Money-market rates extended declines, the latest evidence the paralysis in credit markets is easing. The London interbank offered rate, or Libor, that banks charge each other for three- month loans in dollars dropped 10 basis points to 2.29 percent, the lowest level in four years. The comparable euro rate fell to the lowest since March 6.
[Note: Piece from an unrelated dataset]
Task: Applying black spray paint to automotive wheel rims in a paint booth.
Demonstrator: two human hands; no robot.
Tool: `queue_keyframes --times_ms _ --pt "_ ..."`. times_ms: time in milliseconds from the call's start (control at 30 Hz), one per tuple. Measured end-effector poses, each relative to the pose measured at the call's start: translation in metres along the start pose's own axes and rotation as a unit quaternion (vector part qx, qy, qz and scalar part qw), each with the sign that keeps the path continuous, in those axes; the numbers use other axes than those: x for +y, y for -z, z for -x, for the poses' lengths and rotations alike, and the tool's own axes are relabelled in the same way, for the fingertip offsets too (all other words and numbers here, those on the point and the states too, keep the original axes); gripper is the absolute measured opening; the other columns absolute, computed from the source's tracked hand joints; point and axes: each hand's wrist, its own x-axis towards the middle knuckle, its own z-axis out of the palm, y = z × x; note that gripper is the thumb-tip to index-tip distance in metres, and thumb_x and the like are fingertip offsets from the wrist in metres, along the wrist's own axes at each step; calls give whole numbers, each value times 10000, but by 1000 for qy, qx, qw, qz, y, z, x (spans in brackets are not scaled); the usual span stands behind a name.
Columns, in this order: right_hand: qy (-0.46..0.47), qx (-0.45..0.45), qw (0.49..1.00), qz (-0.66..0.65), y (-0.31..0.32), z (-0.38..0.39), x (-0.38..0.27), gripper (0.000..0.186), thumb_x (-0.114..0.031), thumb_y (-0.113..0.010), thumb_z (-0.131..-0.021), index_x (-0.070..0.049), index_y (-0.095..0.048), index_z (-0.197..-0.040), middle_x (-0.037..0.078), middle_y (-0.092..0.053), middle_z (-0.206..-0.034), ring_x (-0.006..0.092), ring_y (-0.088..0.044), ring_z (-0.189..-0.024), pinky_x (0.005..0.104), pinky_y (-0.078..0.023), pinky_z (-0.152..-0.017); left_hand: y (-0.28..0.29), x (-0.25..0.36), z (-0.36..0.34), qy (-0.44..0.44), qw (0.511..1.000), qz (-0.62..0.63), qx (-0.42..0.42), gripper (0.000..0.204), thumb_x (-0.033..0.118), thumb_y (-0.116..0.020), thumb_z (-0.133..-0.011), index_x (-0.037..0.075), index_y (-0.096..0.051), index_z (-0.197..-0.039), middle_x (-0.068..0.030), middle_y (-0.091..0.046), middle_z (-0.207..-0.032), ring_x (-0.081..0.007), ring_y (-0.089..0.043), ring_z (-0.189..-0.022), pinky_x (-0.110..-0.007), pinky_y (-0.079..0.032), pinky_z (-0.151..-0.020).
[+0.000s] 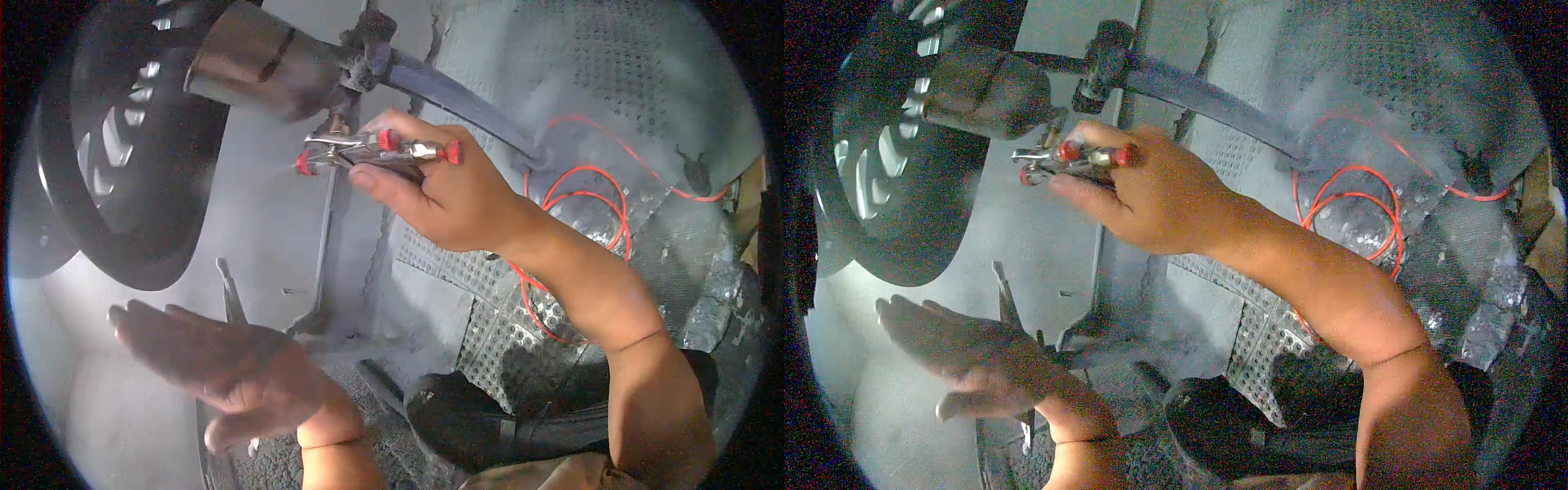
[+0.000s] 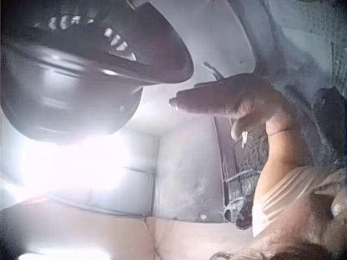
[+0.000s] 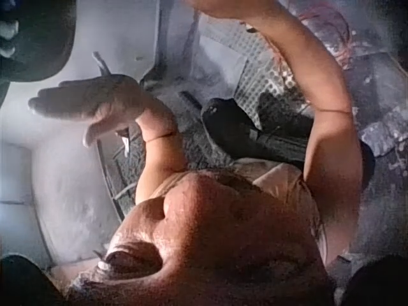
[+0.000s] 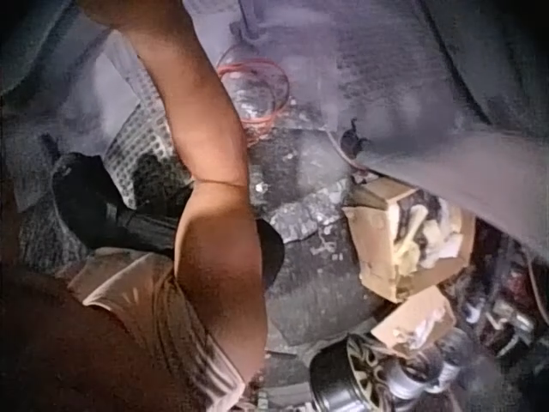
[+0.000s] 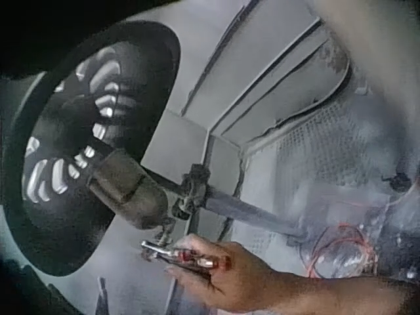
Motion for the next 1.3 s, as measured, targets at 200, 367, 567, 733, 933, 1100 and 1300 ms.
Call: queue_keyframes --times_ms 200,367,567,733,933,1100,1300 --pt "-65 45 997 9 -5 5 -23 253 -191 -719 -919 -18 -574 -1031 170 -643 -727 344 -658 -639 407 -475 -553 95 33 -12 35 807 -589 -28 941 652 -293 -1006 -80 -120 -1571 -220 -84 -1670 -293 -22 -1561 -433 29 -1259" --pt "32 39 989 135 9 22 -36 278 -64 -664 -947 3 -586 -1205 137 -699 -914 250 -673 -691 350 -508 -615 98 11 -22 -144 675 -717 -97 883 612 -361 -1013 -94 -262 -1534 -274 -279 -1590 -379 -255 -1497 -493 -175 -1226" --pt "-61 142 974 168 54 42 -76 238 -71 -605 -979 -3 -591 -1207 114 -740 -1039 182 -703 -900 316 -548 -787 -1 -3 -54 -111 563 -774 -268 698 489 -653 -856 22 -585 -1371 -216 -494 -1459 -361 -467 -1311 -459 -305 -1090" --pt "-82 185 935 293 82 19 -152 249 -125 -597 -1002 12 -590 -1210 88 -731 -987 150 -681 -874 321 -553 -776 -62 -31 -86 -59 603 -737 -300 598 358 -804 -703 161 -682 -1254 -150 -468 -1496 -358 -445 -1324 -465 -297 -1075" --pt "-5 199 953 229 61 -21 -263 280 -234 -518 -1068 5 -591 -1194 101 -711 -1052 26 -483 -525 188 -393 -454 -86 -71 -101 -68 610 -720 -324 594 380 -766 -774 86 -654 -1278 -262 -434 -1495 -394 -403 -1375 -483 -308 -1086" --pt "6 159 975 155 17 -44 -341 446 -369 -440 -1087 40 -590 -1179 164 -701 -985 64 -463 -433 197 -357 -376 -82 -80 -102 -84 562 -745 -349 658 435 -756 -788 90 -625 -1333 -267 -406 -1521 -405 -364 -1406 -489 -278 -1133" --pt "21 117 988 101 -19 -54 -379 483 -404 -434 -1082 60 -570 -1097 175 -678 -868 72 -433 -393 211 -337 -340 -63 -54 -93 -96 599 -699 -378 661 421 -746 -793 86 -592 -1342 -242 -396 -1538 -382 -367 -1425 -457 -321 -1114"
The TED spread, which measures the difference between the cost of three-month loans and the yield on U.S. Treasury bills of the same maturity, dropped below 200 basis points for the first time since Sept. 12, the last day before the collapse of Lehman Brothers Holdings Inc.
Wells Fargo
Wells Fargo & Co., the biggest bank on the U.S. West Coast, raised $11 billion in a stock sale to help pay for its purchase of Wachovia Corp. and signaled banks may be able to tap the public markets for cash.
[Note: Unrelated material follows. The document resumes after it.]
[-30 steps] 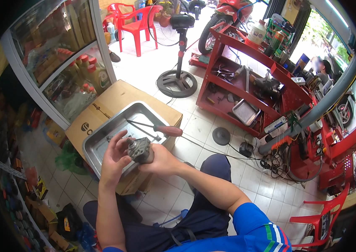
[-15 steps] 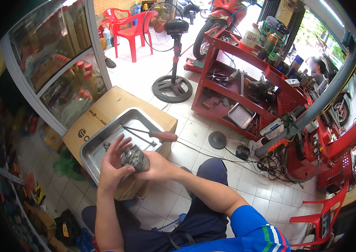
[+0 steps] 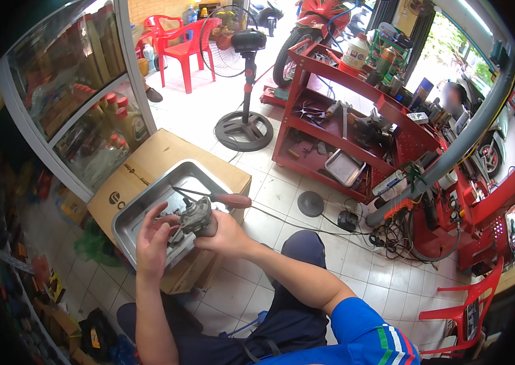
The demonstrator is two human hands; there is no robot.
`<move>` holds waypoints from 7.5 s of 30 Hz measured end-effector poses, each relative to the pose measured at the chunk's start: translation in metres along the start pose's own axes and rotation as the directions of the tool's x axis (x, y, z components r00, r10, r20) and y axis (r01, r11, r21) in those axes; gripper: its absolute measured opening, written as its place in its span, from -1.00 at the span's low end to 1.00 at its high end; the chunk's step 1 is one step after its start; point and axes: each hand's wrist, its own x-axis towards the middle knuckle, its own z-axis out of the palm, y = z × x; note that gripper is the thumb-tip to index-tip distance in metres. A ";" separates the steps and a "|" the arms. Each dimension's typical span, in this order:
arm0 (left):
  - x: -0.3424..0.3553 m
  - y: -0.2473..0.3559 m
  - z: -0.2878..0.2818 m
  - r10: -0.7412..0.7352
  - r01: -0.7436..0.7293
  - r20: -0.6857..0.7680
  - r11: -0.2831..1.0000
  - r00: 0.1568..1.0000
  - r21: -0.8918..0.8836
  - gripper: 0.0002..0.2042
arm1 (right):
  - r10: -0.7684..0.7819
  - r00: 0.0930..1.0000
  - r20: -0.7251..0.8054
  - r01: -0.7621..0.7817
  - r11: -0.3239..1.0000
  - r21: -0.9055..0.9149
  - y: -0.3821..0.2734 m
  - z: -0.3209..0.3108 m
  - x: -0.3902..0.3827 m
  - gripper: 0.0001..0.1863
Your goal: The person disassembles a mechanical part using a screwdriver and places the components into a metal tray.
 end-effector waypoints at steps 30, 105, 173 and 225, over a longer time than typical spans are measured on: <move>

BHP added 3.2 percent to 1,000 pence, after tumbling 15 percent yesterday, the steepest drop in at least six months. Rio Tinto, the world's second-biggest exporter of iron ore, climbed 2.8 percent to 2,577 pence, after falling 15 percent yesterday.
The Stoxx 600 Basic Resources Index had the second-biggest gain among the broader index's 19 industry groups today, rebounding from a 19 percent slump in the previous two days. The index traded at 4.4 times earnings, near its cheapest since at least 1998.
Copper gained for the first time in three days in London. Nickel, lead, zinc and tin also advanced.
BP climbed 4.3 percent to 514 pence. Shell, Europe's biggest energy producer, added 2.4 percent to 1,682 pence.
Oil rose, extending its rebound from a 19-month low in New York. Crude for December delivery climbed as much as $2.05, or 3.4 percent, to $62.82 a barrel in New York.
British Airways
British Airways jumped 13 percent to 148.1 pence after boosting its revenue forecast and saying it will trim summer flights and complete a job-cutting program.
The London-based carrier raised its forecast for full-year revenue growth to 4 percent from 3 percent and said it will reduce its summer schedule by 1 percent to save money as traffic declines.
Munich Re climbed 6.5 percent to 102.66 euros. The company said it will continue to buy back shares as planned and confirmed a target to increase earnings per share by an average of 10 percent until 2010 to at least 18 euros.
The company reiterated a statement from Aug. 6 that it plans to pay a dividend of at least 5.50 euros per share this year, matching the payout for 2007.
Investors in U.K. equities should increase holdings in retailers and homebuilders, because yesterday's larger-than- expected interest-rate cut from the Bank of England will alleviate households' debt, Cazenove said.
Taylor Wimpey Plc, the U.K.'s largest homebuilder, gained 11 percent to 15 pence. Marks & Spencer Group Plc, Britain's largest clothing retailer, advanced 1.1 percent to 255.5 pence.
Sanford C. Bernstein raised its recommendation on shares of Marks & Spencer to ``outperform'' from ``market-perform,'' saying the rate cut could spark buying in British retail stocks.